Убивать несложно. Даже так, чтобы быстро и без боли. Потом только тошно слегка и всякий раз думаешь, неужели без того нельзя было. Но нет, на границе все немного иное, и собственная тьма Глеба раз за разом подтверждала: нельзя. Никак нельзя.
– Детей…
– И детей, и стариков… одних за других. Сотню, чтоб спасти тысячу.
– Так нельзя…
– А как иначе?
– Не знаю! Но… так нельзя! Я их видел, я…
– Упокоил?
– Да.
– И молодец.
– И все?! Что еще ты скажешь?
– А что ты хочешь услышать? Он поставил закладки, чтоб можно было поднять тварей.
– Но не поднял, – напряженный голос Алексашки отвлекал от собственных мыслей. – Он просто взял и вырезал ту деревню до последнего человека, до… не знаю! А тварь оказалась не нужна! Управились и без нее, и выходит… дерьмо выходит.
– Редкостное, – согласился дед. – Твой отец вернулся другим.
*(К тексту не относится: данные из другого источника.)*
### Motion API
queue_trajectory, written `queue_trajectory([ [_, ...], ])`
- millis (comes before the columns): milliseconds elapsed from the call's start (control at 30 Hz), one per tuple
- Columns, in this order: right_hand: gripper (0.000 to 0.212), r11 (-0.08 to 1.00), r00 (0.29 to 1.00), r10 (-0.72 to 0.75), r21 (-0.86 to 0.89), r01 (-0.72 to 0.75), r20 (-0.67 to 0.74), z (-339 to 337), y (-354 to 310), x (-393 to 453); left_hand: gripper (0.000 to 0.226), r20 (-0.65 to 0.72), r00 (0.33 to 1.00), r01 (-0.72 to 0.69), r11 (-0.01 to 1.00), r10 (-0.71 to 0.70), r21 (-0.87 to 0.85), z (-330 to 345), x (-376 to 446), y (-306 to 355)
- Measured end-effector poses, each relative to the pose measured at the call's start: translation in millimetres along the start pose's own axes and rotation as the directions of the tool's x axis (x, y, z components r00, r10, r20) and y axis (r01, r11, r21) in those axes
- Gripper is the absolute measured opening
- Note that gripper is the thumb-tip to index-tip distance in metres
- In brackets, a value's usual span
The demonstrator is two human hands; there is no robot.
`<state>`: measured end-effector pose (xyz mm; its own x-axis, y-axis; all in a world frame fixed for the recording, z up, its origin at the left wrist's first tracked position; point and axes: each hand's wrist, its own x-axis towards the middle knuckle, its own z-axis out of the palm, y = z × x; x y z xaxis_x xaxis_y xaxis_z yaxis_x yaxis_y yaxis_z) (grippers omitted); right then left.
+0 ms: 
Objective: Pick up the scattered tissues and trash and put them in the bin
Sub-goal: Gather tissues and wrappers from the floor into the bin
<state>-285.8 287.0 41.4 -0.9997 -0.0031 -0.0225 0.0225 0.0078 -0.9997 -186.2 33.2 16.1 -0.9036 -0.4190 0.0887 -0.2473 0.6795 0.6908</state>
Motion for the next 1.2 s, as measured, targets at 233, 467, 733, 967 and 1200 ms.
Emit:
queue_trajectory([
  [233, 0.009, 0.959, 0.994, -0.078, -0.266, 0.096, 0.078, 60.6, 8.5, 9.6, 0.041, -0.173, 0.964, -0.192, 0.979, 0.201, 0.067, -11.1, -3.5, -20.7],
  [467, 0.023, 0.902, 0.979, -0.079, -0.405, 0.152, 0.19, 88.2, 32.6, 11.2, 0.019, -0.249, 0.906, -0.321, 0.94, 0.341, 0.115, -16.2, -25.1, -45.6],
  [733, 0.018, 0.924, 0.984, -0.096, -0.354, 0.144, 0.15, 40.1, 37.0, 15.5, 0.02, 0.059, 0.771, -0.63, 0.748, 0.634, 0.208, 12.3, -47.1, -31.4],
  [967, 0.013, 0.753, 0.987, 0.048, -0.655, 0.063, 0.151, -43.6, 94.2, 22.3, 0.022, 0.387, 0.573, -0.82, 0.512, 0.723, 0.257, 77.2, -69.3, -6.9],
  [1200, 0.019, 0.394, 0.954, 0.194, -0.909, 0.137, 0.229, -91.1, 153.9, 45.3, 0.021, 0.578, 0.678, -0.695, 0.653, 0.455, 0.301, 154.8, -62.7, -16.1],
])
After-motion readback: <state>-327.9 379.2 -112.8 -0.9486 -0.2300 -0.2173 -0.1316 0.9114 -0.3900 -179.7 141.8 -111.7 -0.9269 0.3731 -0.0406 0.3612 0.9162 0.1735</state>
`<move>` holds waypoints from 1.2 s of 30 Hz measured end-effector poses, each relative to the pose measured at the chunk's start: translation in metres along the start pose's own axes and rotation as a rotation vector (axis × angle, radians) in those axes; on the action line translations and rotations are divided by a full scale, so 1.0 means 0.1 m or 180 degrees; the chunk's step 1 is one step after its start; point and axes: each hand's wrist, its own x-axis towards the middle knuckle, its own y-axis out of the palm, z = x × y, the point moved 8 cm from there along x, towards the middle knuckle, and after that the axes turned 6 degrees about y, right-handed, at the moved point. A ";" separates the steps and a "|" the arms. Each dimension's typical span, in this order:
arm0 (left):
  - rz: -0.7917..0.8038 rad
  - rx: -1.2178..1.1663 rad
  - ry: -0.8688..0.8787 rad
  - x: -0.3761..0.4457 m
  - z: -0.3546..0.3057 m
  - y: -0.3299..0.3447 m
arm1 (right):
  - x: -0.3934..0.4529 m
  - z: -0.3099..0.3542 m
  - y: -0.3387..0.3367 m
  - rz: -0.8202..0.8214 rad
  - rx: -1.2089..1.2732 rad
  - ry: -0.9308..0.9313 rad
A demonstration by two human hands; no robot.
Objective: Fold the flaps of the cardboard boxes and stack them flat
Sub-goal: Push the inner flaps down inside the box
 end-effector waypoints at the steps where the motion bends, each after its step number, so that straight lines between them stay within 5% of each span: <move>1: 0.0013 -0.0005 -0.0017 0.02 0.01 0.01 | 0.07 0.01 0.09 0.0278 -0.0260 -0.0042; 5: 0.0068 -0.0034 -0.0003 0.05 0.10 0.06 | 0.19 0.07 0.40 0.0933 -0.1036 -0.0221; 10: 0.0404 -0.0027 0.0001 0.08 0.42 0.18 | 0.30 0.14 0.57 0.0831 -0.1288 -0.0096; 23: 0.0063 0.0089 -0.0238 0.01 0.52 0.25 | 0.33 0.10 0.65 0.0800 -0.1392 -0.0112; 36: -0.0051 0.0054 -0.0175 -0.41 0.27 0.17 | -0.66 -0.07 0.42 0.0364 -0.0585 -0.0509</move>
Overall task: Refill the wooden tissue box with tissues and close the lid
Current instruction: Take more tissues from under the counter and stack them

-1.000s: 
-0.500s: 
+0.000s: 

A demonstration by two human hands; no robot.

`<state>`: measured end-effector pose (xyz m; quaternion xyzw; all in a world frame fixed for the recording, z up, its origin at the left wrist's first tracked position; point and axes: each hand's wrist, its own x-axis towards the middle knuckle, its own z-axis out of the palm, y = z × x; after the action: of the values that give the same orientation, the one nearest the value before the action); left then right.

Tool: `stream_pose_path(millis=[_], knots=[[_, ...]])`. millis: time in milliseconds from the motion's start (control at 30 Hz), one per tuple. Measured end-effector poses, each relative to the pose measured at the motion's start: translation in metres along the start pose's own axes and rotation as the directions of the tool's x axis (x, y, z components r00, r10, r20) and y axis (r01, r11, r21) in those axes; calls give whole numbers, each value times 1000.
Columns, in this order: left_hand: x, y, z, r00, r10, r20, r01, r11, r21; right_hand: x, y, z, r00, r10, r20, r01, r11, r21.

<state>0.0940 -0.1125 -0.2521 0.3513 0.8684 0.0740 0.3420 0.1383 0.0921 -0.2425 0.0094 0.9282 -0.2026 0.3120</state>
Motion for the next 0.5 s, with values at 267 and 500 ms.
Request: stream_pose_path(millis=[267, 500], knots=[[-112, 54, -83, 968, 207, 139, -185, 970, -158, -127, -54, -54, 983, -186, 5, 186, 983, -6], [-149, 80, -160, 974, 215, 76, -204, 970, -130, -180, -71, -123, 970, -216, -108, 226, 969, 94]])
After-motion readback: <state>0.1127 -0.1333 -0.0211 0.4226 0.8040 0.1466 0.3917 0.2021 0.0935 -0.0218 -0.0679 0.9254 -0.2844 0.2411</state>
Он притворялся, что все хорошо, что рад орденам. Ты бы видел, сколько ему вручили, целый иконостас. Медведица расстаралась. Денег не было в казне, а вот орденов наклепать недолго. Только не о них речь. Он и в храм заглядывал, исповедовался, думал, что, может, спасется, если раскается. Но только хуже стало. Сперва подзапивал, правда, один. Заперся себе и пил, днями, ночами… Медведице это крепко не по нраву пришлось. Она-то думала, что меня в сторону подвинет, поставит кого помоложе и с характером получше. Только мозгов хватило с безумным некромантом не связываться. Первую девку он убил случайно… дворовая, простая, убиралась у него в комнате, а он принял ее за… одну их тех, кого… в общем, мертвецы порой приходят за справедливостью.